§ Goal of the exercise
From the first line to the last, copy the data exactly.

§ Material provided
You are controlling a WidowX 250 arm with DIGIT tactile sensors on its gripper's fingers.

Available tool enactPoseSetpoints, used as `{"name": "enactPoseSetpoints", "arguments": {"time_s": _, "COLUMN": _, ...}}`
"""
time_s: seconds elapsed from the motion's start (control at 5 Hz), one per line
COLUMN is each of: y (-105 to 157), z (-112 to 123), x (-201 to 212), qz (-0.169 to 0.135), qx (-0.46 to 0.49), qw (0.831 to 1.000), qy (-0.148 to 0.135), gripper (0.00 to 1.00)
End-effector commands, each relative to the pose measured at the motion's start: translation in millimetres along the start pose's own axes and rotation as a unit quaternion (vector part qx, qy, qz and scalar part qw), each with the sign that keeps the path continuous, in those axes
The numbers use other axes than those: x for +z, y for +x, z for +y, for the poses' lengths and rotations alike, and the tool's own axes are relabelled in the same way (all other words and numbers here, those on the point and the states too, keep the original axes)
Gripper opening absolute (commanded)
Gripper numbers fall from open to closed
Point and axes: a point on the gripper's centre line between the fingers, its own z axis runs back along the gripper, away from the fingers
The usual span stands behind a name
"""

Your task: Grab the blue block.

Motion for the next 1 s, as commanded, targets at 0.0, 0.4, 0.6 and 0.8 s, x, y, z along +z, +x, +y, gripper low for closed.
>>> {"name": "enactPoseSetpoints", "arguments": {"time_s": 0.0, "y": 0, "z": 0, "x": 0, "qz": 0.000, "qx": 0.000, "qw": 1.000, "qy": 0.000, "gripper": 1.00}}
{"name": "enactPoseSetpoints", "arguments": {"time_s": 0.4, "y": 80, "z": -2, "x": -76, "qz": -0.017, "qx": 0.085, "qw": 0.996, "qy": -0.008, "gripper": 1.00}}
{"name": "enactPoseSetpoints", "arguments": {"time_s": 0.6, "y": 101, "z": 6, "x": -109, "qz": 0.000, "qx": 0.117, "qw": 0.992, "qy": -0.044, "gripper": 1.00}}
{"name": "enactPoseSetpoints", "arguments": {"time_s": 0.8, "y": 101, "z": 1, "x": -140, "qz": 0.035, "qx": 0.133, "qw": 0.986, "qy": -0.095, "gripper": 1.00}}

§ Task result
You are controlling a WidowX 250 arm with DIGIT tactile sensors on its gripper's fingers.

Available tool enactPoseSetpoints, used as `{"name": "enactPoseSetpoints", "arguments": {"time_s": _, "COLUMN": _, ...}}`
"""
time_s: seconds elapsed from the motion's start (control at 5 Hz), one per line
COLUMN is each of: y (-105 to 157), z (-112 to 123), x (-201 to 212), qz (-0.169 to 0.135), qx (-0.46 to 0.49), qw (0.831 to 1.000), qy (-0.148 to 0.135), gripper (0.00 to 1.00)
End-effector commands, each relative to the pose measured at the motion's start: translation in millimetres along the start pose's own axes and rotation as a unit quaternion (vector part qx, qy, qz and scalar part qw), each with the sign that keeps the path continuous, in those axes
The numbers use other axes than those: x for +z, y for +x, z for +y, for the poses' lengths and rotations alike, and the tool's own axes are relabelled in the same way (all other words and numbers here, those on the point and the states too, keep the original axes)
Gripper opening absolute (commanded)
Gripper numbers fall from open to closed
Point and axes: a point on the gripper's centre line between the fingers, its own z axis runs back along the gripper, away from the fingers
The usual span stands behind a name
"""

Your task: Grab the blue block.

Motion for the next 1 s, as commanded, targets at 0.0, 0.4, 0.6 and 0.8 s, x, y, z along +z, +x, +y, gripper low for closed.
>>> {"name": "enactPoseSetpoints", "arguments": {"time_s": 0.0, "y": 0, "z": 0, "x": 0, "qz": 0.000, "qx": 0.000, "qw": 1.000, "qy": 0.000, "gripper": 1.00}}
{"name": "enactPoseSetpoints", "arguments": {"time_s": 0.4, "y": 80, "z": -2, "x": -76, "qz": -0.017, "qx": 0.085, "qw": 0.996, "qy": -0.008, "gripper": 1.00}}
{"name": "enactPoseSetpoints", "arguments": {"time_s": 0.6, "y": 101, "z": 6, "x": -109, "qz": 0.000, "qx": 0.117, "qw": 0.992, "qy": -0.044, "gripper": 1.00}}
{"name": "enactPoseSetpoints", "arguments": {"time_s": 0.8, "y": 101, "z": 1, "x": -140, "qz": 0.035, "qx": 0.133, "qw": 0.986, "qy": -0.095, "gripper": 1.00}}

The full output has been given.